== Task description ==
Present the following data again exactly as it is shown.

== Supplied data ==
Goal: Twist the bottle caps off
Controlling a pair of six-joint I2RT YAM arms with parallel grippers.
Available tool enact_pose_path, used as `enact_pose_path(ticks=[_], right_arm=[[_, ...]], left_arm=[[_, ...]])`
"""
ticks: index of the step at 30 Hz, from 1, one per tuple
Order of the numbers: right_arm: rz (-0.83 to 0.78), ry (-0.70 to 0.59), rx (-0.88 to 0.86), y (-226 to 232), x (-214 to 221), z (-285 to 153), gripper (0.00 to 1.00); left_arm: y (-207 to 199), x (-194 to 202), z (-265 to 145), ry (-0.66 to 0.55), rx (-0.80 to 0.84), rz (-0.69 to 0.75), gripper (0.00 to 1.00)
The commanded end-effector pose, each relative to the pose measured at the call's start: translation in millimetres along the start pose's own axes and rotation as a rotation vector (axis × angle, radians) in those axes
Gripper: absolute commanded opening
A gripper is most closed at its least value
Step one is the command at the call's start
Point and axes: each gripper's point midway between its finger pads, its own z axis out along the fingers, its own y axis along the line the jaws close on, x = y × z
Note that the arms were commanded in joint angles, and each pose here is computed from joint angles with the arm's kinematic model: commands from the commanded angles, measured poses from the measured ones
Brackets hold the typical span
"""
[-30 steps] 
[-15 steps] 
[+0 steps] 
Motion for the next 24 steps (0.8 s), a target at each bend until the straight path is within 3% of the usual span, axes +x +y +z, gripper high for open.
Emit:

== Task answer ==
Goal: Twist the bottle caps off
Controlling a pair of six-joint I2RT YAM arms with parallel grippers.
Available tool enact_pose_path, used as `enact_pose_path(ticks=[_], right_arm=[[_, ...]], left_arm=[[_, ...]])`
"""
ticks: index of the step at 30 Hz, from 1, one per tuple
Order of the numbers: right_arm: rz (-0.83 to 0.78), ry (-0.70 to 0.59), rx (-0.88 to 0.86), y (-226 to 232), x (-214 to 221), z (-285 to 153), gripper (0.00 to 1.00); left_arm: y (-207 to 199), x (-194 to 202), z (-265 to 145), ry (-0.66 to 0.55), rx (-0.80 to 0.84), rz (-0.69 to 0.75), gripper (0.00 to 1.00)
The commanded end-effector pose, each relative to the pose measured at the call's start: translation in millimetres along the start pose's own axes and rotation as a rotation vector (axis × angle, radians) in those axes
Gripper: absolute commanded opening
A gripper is most closed at its least value
Step one is the command at the call's start
Point and axes: each gripper's point midway between its finger pads, its own z axis out along the fingers, its own y axis along the line the jaws close on, x = y × z
Note that the arms were commanded in joint angles, and each pose here is computed from joint angles with the arm's kinematic model: commands from the commanded angles, measured poses from the measured ones
Brackets hold the typical span
"""
[-30 steps] 
[-15 steps] 
[+0 steps] 
Motion for the next 24 steps (0.8 s), a target at each bend until the straight path is within 3% of the usual span, axes +x +y +z, gripper high for open.
Emit:

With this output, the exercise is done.